- TASK
Find each line below where the word "microphone" occurs, and copy it.

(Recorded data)
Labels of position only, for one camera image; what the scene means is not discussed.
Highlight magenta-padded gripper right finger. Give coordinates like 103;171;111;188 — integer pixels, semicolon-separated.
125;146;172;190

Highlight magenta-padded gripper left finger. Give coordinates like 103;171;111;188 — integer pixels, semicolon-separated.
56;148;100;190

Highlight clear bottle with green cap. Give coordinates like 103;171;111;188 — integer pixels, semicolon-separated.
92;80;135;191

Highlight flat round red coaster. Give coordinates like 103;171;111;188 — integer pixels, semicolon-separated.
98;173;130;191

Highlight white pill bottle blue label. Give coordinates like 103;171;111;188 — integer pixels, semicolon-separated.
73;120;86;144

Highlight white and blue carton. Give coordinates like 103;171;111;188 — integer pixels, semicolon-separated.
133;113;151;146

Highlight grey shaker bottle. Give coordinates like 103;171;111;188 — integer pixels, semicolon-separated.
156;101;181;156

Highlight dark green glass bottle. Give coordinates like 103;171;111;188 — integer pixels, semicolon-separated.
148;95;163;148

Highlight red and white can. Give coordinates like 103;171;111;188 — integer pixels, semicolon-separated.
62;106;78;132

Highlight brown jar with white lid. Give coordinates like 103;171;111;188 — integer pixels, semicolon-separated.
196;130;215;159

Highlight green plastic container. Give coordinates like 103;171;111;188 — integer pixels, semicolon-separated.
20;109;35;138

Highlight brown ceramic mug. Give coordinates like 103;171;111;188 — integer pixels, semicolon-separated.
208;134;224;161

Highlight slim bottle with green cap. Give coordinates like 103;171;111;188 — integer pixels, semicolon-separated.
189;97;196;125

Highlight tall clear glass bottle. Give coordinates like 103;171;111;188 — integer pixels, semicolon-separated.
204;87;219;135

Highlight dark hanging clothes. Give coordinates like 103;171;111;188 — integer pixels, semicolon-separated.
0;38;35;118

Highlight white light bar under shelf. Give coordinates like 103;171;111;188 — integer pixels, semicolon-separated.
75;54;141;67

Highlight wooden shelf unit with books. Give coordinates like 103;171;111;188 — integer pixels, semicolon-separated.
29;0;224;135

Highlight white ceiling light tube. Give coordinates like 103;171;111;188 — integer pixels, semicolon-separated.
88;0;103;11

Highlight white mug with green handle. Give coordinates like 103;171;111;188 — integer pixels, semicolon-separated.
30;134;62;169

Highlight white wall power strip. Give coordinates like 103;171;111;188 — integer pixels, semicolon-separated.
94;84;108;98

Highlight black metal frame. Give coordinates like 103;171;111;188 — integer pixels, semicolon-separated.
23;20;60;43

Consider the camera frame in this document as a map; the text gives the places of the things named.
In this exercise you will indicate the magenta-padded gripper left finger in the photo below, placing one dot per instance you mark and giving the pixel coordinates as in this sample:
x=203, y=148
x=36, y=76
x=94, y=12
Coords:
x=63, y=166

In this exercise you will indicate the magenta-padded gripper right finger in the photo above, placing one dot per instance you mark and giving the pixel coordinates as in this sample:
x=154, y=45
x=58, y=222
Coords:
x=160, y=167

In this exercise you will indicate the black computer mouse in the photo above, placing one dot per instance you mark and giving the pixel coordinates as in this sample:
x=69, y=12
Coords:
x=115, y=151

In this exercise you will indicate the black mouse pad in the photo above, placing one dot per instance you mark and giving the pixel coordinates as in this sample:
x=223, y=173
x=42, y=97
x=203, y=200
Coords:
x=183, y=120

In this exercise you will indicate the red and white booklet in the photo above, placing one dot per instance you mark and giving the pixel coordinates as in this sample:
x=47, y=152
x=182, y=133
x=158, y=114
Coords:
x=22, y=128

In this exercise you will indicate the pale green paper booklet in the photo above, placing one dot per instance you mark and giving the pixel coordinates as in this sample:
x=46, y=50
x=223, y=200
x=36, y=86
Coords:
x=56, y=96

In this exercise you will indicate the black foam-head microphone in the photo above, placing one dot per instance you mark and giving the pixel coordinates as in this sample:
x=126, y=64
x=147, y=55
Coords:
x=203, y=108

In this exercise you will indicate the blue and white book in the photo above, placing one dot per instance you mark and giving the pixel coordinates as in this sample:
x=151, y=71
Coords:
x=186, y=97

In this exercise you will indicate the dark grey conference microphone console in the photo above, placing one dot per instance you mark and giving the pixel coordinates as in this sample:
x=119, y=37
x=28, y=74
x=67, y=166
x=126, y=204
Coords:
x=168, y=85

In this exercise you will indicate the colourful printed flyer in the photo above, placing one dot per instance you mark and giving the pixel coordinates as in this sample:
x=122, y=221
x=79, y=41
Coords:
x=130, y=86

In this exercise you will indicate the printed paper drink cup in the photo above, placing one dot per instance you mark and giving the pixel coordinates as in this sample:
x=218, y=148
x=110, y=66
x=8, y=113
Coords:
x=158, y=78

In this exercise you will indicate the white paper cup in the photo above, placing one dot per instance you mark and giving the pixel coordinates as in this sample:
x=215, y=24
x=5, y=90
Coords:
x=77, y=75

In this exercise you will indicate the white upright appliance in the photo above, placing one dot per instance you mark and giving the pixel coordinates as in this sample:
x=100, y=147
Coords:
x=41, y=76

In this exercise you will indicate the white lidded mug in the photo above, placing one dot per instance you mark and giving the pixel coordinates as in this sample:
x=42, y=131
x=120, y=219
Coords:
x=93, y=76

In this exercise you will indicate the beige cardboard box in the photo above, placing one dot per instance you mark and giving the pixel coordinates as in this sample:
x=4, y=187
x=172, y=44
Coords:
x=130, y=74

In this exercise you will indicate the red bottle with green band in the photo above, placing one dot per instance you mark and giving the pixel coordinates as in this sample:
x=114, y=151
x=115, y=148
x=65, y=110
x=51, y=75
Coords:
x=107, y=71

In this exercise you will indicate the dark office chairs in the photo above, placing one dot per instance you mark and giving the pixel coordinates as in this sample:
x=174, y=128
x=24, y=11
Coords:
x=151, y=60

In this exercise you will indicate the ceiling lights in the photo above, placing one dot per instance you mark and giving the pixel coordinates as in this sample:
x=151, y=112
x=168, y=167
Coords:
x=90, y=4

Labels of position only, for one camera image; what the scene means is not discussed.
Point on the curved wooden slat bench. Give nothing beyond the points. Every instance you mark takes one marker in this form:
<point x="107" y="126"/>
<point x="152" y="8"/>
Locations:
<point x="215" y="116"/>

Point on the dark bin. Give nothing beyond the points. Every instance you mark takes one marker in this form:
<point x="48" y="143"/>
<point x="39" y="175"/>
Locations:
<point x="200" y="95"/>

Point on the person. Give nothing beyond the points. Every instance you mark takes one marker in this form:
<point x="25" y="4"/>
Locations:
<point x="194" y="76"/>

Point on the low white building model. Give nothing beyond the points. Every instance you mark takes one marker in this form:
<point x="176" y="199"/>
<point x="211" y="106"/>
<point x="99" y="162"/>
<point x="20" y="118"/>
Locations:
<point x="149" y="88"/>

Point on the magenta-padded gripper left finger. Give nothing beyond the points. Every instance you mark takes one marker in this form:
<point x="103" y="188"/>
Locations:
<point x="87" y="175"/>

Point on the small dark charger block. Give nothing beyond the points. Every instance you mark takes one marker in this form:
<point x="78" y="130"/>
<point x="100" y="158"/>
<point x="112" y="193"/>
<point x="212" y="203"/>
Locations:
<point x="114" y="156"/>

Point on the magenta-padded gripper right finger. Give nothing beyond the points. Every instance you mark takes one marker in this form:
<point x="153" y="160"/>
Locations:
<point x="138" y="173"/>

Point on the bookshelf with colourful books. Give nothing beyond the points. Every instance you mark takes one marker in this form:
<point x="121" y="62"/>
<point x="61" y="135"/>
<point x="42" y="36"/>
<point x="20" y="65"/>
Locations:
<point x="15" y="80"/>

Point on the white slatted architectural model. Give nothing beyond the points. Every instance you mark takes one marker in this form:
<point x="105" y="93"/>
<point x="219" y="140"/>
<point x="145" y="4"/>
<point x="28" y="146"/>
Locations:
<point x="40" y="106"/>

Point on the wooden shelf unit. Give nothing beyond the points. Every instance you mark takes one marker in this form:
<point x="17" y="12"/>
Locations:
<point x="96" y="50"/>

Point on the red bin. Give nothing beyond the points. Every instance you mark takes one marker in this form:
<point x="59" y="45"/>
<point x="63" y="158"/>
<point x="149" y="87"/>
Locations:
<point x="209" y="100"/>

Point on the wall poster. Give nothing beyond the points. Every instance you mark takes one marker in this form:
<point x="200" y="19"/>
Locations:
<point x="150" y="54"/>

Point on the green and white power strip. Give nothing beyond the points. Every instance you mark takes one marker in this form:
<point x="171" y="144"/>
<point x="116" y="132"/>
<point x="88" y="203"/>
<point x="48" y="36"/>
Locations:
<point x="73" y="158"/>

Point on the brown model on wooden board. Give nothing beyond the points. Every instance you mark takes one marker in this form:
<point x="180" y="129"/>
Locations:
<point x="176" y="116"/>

- YOUR SOLUTION
In this exercise you will indicate the black foam-head microphone in the photo above, placing one dot per instance you mark and giving the pixel coordinates as in this sample:
In this exercise you will indicate the dark grey conference microphone console in the photo above, placing one dot per instance you mark and giving the pixel coordinates as in this sample:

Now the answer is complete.